## What this task involves
Only the lines from the one containing "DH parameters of" through the one containing "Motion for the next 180" should be printed, exactly as they appear below, with both ends included.

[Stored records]
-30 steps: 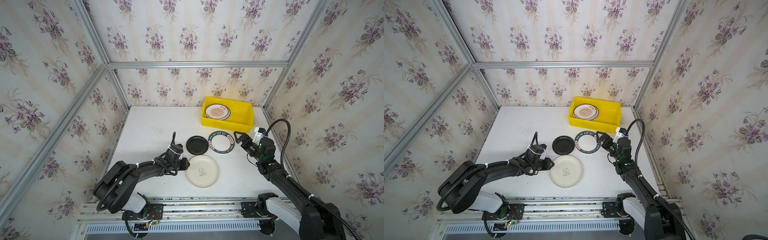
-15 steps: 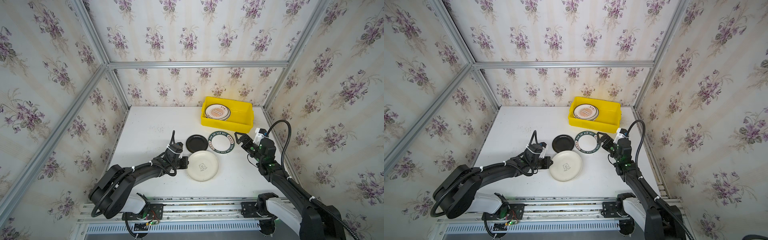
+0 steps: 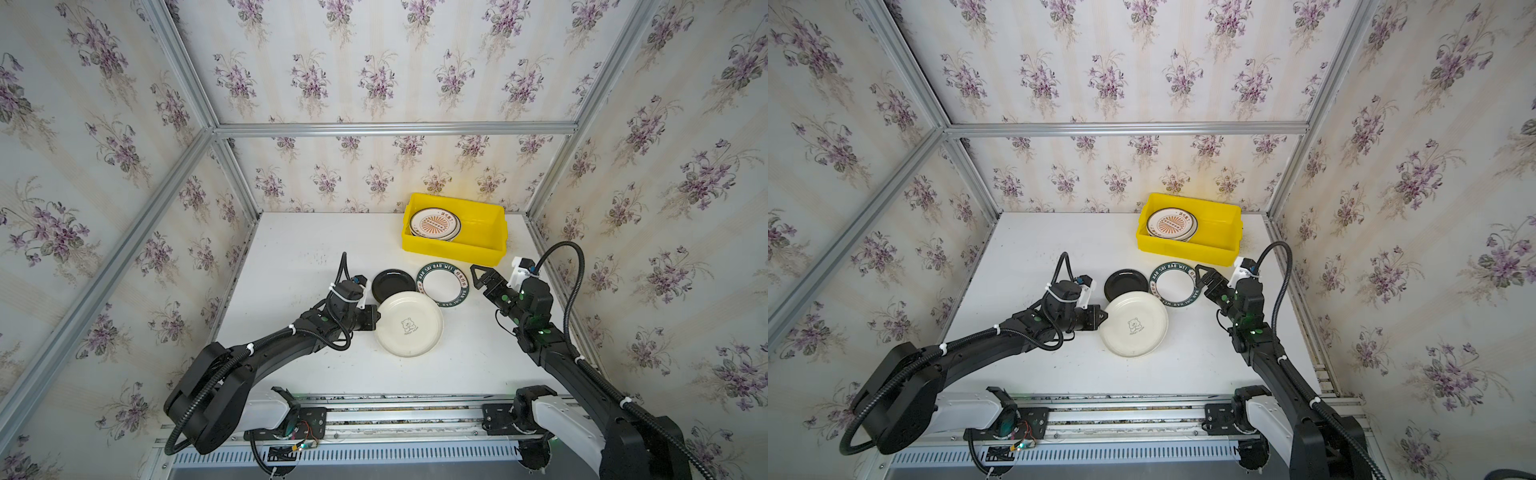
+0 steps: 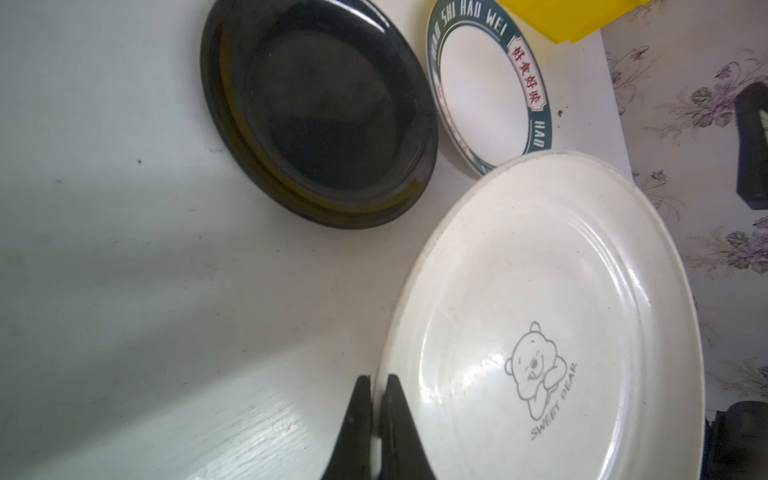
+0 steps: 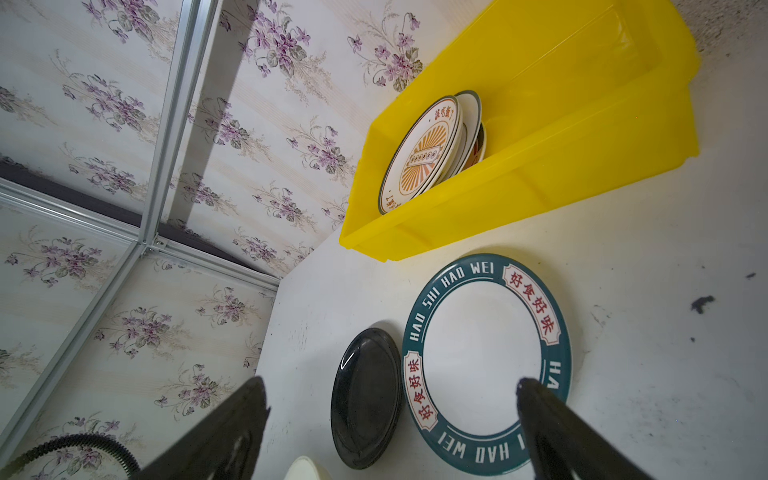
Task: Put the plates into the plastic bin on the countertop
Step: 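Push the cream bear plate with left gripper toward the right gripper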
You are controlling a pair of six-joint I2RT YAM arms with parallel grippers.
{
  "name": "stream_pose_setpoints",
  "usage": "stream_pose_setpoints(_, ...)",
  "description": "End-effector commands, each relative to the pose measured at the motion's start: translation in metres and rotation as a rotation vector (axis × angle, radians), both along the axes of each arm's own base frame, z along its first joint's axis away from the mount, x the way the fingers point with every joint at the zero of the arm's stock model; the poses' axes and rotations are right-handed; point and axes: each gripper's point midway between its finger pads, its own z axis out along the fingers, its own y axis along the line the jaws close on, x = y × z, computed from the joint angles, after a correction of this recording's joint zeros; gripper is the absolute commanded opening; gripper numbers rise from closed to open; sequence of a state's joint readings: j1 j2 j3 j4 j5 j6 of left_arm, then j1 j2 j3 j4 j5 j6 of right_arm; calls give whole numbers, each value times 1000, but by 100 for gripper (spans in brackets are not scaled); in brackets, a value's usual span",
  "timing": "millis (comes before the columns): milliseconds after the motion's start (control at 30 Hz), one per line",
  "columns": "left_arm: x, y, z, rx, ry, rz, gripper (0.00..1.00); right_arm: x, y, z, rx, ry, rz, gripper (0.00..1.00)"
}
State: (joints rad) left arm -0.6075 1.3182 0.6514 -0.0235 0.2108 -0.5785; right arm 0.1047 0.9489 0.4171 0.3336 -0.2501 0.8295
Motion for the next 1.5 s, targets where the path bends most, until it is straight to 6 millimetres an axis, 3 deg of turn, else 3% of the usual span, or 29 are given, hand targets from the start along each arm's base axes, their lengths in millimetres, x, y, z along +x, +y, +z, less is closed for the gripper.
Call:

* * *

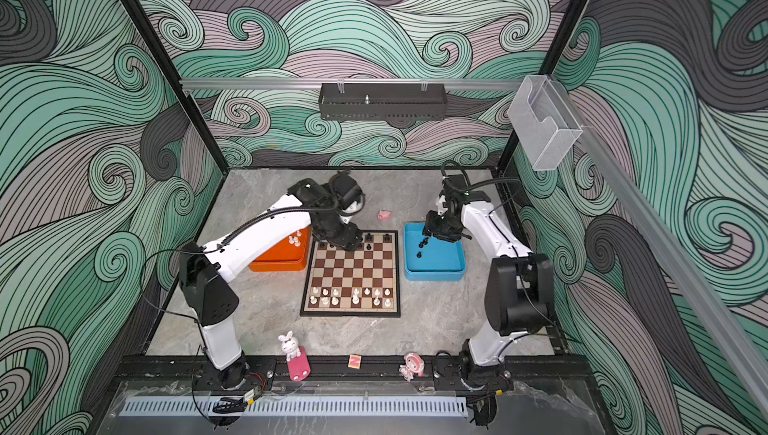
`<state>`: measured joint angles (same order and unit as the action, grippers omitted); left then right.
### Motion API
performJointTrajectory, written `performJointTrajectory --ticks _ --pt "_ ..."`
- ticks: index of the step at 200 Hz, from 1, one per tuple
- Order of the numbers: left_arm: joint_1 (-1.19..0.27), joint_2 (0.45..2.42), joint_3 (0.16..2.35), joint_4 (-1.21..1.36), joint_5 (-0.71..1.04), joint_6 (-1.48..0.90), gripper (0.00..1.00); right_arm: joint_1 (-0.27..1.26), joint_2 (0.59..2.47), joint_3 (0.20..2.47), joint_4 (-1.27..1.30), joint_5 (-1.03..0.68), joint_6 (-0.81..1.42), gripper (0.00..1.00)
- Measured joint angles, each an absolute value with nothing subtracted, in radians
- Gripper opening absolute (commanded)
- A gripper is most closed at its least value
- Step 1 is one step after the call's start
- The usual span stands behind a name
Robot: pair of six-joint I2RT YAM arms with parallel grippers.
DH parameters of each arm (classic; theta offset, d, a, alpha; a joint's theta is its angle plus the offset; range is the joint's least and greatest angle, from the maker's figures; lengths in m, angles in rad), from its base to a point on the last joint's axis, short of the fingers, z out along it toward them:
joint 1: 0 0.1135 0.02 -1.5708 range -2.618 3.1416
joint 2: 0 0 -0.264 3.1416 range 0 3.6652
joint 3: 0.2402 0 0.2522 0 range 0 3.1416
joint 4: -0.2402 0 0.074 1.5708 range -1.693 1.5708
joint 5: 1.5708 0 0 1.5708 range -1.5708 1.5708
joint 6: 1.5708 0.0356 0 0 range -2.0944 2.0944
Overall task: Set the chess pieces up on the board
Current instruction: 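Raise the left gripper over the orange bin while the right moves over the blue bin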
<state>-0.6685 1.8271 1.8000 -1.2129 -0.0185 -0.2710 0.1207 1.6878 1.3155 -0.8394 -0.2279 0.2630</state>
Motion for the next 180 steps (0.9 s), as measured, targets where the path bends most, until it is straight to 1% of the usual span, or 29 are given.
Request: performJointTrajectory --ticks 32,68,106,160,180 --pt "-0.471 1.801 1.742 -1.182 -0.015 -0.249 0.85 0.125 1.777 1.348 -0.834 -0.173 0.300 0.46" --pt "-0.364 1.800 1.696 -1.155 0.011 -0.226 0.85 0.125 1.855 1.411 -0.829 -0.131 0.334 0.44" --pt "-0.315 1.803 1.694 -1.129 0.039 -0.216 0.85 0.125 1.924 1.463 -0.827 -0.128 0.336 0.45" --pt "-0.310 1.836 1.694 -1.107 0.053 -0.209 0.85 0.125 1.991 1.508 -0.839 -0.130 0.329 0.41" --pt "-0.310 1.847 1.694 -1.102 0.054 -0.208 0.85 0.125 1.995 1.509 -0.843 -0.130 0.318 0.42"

## Result of the exercise
DH parameters of each arm (classic; theta offset, d, a, alpha; a joint's theta is its angle plus the offset; range is the joint's least and greatest angle, from the maker's figures; lengths in m, angles in rad), from its base to a point on the last joint's axis, short of the fingers, z out along it toward them:
joint 1: 0 0.1135 0.02 -1.5708 range -2.618 3.1416
joint 2: 0 0 -0.264 3.1416 range 0 3.6652
joint 3: 0.2402 0 0.2522 0 range 0 3.1416
joint 4: -0.2402 0 0.074 1.5708 range -1.693 1.5708
joint 5: 1.5708 0 0 1.5708 range -1.5708 1.5708
joint 6: 1.5708 0.0356 0 0 range -2.0944 2.0944
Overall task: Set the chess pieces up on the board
Current instruction: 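Raise the left gripper over the orange bin while the right moves over the blue bin
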<state>-0.6685 1.8271 1.8000 -1.2129 -0.0185 -0.2710 0.1207 1.6878 1.3155 -0.8394 -0.2279 0.2630</state>
Motion for the next 180 steps (0.9 s), as measured, targets where the path bends most, until it is straight to 1% of the usual span, or 29 are given.

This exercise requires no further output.